At the same time Schleiermacher prepared his chief theological work Der christliche Glaube nach den Grundsätzen der evangelischen Kirche (1821–1822; 2nd ed., greatly altered, 1830–1831; 6th ed., 1884).
The fundamental principle is that religious feeling, the sense of absolute dependence on God as communicated by Jesus through the church, and not the creeds or the letter of Scripture or the rationalistic understanding, is the source and basis of dogmatic theology.
The work is therefore simply a description of the facts of religious feeling, or of the inner life of the soul in its relations to God, and these inward facts are looked at in the various stages of their development and presented in their systematic connection. The aim of the work was to reform Protestant theology, to put an end to the unreason and superficiality of both supernaturalism and rationalism, and to deliver religion and theology from dependence on perpetually changing systems of philosophy.

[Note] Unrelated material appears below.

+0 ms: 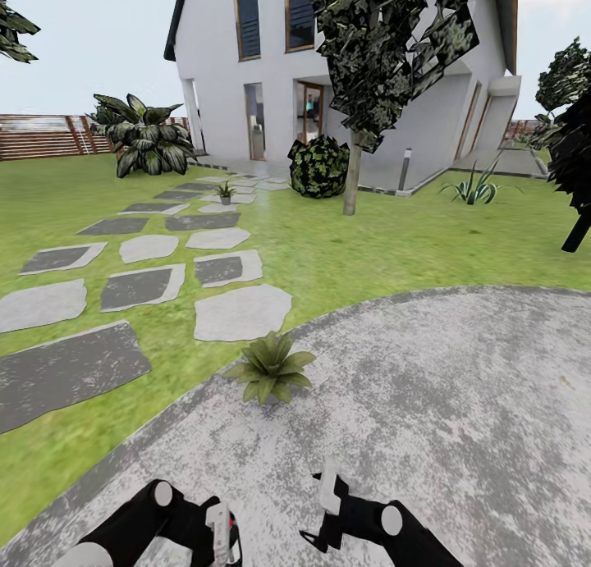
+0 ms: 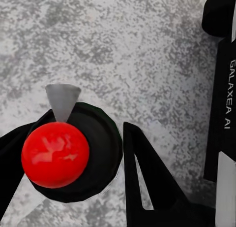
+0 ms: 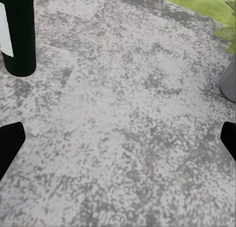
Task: Pick up the pesticide atomizer in the garden and spray insectifuge to fully cover both potted plants in the garden.
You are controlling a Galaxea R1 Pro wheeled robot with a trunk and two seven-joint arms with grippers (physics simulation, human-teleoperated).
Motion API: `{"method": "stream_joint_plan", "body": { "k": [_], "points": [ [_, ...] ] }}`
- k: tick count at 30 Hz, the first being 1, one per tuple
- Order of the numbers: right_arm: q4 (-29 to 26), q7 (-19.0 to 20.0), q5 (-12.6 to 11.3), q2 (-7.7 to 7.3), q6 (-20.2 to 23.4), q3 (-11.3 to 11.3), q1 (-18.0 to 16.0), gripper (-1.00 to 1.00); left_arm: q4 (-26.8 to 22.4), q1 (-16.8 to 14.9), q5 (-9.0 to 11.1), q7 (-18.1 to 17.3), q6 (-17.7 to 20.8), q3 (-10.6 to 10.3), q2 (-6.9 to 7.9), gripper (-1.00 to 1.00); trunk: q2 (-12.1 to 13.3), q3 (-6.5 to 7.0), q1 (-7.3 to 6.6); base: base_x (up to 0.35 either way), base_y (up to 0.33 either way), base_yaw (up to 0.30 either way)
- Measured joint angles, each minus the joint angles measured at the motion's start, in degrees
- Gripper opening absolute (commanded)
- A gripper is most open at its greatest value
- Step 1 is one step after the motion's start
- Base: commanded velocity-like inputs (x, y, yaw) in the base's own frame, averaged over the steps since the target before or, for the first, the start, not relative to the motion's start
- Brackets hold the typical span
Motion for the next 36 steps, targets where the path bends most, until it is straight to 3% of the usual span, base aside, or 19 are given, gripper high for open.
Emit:
{"method": "stream_joint_plan", "body": {
  "k": [3,4,10,21,22,36],
  "points": [
    [0.02,0.02,0.01,0.97,0.01,0.09,0.0,1.0,-0.09,0.0,-0.14,1.0,-0.08,-0.12,-0.37,-1.0,0.0,0.0,0.0,0.0,0.0,0.0],
    [0.0,0.05,0.04,1.3,0.02,0.12,0.0,-1.0,-0.11,0.0,-0.23,1.33,-0.11,-0.15,-0.55,-1.0,0.0,0.0,0.0,0.0,0.0,0.0],
    [-0.1,0.38,0.16,3.04,0.02,0.24,0.0,-1.0,-0.13,-0.11,-0.39,3.32,-0.77,-0.2,-0.83,-1.0,0.0,0.0,0.0,0.0,0.0,0.0],
    [-0.9,3.91,0.0,3.26,0.08,0.15,-0.09,-1.0,-0.21,-0.49,-0.53,4.99,-2.06,-0.5,-1.82,-1.0,0.0,0.0,0.0,0.0,0.0,0.0],
    [-0.9,7.09,0.03,3.37,0.05,0.15,-0.09,-1.0,-0.21,-0.5,-0.55,4.99,-2.07,-0.74,-1.97,-1.0,0.0,0.0,0.0,0.0,0.0,0.0],
    [-0.92,7.3,0.03,4.66,0.06,0.14,-0.16,-1.0,-0.21,-0.79,-0.49,4.99,-2.17,-1.69,-4.43,-1.0,0.0,0.0,0.0,0.0,0.0,0.0]
  ]
}}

Though the work added to the reputation of its author, it aroused the increased opposition of the theological schools it was intended to overthrow, and at the same time Schleiermacher’s defence of the right of the church to frame its own liturgy in opposition to the arbitrary dictation of the monarch or his ministers brought him fresh troubles.

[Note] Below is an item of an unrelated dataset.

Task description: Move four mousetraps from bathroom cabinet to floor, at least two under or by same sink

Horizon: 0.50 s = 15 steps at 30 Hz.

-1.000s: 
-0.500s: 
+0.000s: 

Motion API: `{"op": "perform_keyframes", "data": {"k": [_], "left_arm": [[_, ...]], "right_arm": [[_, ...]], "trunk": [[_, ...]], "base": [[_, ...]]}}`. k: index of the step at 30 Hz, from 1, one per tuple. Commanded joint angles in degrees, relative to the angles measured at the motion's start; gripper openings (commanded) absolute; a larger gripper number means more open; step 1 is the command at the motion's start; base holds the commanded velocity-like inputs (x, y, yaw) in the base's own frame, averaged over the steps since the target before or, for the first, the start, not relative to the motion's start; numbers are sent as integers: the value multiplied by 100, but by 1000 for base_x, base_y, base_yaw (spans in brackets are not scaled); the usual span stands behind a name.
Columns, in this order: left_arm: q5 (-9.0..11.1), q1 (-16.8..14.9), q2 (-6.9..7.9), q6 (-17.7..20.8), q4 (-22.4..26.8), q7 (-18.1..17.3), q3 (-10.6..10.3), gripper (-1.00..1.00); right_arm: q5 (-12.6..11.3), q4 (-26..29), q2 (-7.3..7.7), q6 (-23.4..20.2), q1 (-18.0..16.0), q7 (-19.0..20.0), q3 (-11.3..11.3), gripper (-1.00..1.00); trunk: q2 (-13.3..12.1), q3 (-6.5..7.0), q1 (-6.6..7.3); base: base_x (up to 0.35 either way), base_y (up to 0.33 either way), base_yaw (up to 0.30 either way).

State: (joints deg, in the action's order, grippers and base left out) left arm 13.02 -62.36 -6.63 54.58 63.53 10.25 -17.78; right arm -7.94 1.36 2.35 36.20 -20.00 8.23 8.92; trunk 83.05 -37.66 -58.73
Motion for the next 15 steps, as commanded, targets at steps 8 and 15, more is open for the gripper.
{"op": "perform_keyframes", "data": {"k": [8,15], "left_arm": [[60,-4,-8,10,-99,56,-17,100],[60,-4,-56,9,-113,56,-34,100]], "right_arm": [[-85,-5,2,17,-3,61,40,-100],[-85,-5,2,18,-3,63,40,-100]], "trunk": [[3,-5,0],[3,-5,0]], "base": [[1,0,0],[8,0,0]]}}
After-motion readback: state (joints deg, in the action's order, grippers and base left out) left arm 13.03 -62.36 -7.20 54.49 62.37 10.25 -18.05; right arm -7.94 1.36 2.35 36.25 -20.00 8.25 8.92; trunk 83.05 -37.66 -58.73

He felt isolated, although his church and his lecture-room continued to be crowded.
Schleiermacher continued with his translation of Plato and prepared a new and greatly altered edition of his Christlicher Glaube, anticipating the latter in two letters to his friend Gottfried Lücke (in the Studien und Kritiken, 1829), in which he defended his theological position generally and his book in particular against opponents on the right and the left.
The same year Schleiermacher lost his only son — Nathaniel (1820–1829) — a blow which, he said, “drove the nails into his own coffin.”
But he continued to defend his theological position against Hengstenberg’s party on the one hand and the rationalists Daniel Georg Konrad von Cölln (1788–1833) and David Schulz (1779–1854) on the other, protesting against both subscription to the ancient creeds and the imposition of a new rationalistic formulary.
Schleiermacher died at age 65 of pneumonia on February 12, 1834.